WORK ITEM:
Reproduce exactly, with no pictures, each line from the opening of the material down through the line containing "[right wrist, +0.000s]".

*** ENTRIES PROVIDED ***

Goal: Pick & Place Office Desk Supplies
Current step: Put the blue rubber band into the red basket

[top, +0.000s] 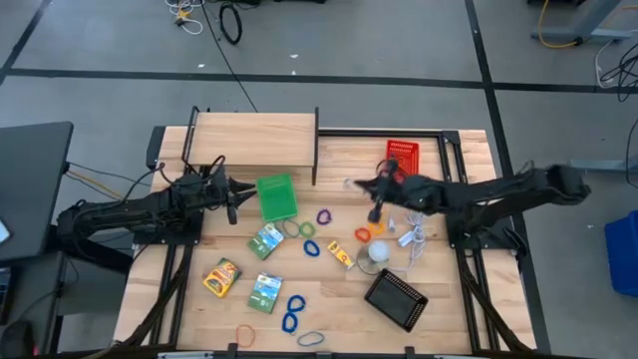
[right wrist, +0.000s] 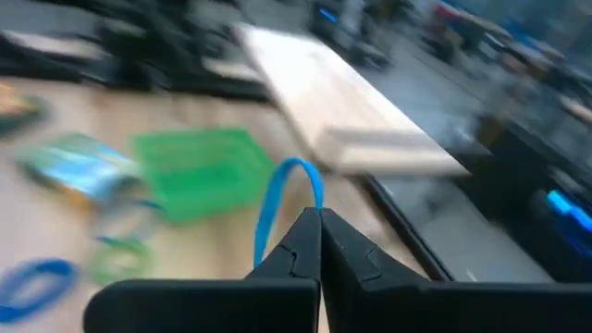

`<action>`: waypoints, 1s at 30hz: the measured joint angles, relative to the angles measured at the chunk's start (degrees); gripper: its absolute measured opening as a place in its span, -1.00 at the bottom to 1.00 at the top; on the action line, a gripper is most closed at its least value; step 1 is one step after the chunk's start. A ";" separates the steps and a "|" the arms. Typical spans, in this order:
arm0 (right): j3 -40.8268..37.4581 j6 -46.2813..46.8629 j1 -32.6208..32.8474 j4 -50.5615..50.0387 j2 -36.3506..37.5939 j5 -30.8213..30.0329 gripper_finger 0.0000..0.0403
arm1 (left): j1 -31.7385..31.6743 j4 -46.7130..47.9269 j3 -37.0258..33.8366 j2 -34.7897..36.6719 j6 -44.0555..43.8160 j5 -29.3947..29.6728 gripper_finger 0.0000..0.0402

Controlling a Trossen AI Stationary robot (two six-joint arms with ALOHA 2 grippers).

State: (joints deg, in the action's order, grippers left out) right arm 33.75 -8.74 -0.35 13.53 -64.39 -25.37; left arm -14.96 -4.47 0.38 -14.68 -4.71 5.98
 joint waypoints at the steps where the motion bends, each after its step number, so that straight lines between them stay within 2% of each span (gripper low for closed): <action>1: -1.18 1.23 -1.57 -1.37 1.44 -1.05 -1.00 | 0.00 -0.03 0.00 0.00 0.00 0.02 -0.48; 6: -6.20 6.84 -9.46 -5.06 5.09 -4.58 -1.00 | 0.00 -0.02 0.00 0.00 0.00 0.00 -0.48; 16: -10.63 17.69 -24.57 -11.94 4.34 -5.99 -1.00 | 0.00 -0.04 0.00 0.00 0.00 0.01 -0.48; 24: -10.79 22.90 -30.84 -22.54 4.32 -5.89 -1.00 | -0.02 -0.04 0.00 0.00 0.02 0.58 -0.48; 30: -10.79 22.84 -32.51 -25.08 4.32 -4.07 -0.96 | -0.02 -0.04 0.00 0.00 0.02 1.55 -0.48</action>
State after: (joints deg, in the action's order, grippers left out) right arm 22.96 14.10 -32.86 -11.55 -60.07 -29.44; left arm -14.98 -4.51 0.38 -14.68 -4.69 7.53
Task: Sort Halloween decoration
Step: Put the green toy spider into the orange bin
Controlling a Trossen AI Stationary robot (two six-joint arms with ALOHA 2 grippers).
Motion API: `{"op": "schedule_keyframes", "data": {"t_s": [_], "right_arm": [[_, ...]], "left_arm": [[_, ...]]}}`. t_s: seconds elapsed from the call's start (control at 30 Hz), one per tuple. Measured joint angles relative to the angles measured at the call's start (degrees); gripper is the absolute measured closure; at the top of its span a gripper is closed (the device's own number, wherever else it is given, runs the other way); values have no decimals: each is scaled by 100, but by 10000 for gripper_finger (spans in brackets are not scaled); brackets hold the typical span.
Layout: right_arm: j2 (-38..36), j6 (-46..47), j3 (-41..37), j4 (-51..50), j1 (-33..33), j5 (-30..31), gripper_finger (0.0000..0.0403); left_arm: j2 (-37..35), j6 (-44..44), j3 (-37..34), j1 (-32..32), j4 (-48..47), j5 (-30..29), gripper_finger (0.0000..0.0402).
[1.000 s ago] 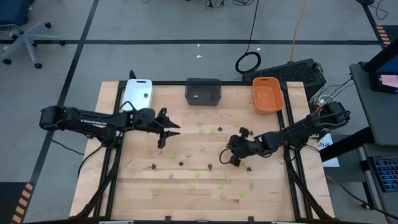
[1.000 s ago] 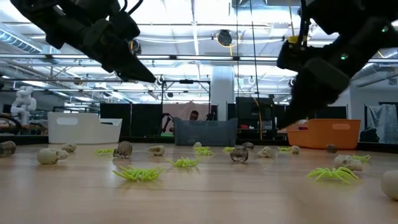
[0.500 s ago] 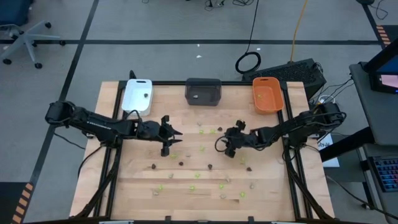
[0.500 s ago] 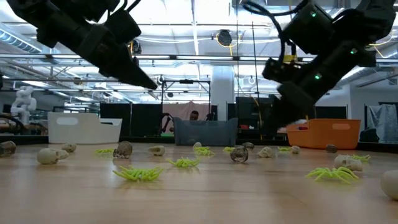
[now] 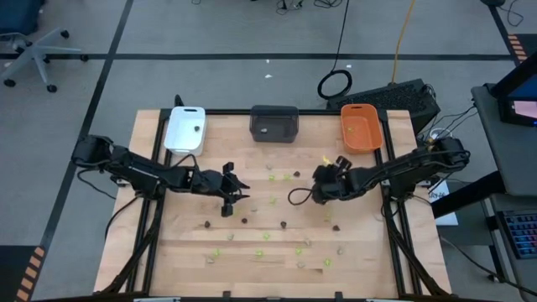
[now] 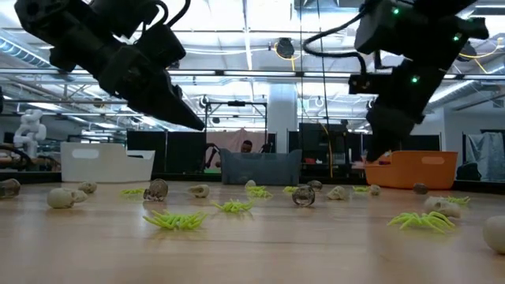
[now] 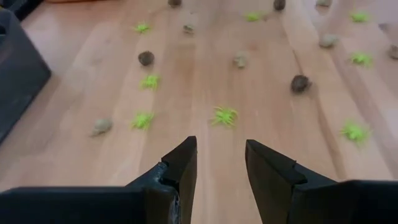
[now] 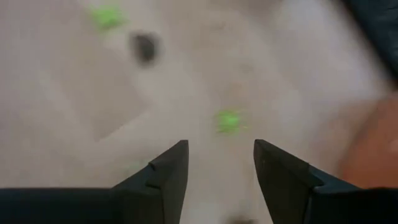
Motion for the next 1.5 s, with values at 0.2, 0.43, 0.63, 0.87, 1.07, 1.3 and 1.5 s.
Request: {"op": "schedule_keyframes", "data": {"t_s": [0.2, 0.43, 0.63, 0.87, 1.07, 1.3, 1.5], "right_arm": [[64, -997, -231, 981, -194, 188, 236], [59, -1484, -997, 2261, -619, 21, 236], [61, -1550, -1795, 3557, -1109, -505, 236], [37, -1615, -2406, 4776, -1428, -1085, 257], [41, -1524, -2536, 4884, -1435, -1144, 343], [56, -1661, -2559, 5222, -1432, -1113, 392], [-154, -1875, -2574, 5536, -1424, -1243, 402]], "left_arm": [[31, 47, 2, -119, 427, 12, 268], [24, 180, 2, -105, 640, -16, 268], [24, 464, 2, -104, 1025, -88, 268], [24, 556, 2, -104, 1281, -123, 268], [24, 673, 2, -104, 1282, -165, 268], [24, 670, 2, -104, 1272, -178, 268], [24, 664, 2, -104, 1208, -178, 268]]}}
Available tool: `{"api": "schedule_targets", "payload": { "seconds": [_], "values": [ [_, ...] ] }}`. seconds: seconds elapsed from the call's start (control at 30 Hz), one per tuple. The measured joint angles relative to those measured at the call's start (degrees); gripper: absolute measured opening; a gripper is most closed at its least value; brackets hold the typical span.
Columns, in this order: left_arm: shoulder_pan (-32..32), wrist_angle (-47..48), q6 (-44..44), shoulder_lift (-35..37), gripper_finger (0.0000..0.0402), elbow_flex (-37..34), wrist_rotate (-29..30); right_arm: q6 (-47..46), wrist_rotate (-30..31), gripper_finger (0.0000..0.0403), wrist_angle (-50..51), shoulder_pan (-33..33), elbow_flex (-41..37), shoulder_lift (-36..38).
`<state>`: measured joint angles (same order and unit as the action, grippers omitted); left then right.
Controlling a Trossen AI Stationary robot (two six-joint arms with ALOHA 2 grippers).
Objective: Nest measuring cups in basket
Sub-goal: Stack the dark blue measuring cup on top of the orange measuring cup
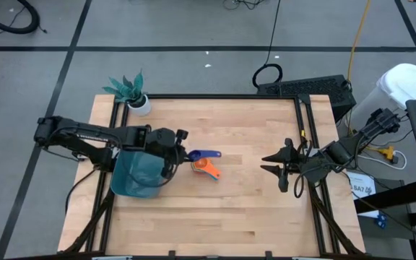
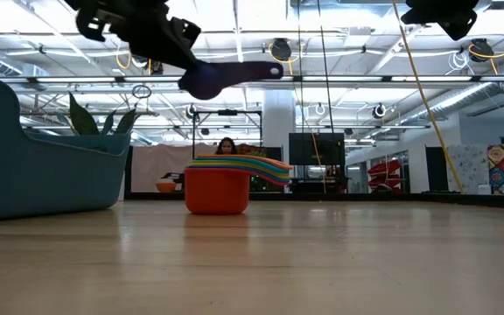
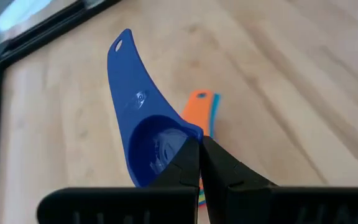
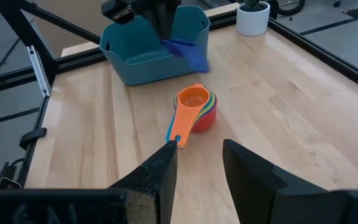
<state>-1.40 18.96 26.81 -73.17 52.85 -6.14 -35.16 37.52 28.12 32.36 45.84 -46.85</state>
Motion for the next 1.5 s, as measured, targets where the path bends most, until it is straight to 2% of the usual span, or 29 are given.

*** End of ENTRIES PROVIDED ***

ANSWER SPACE:
Goal: Pick & Place Office Desk Supplies
Current step: Put the blue rubber band into the red basket

[top, +0.000s] 
[right wrist, +0.000s] 

This completes the answer to the exercise.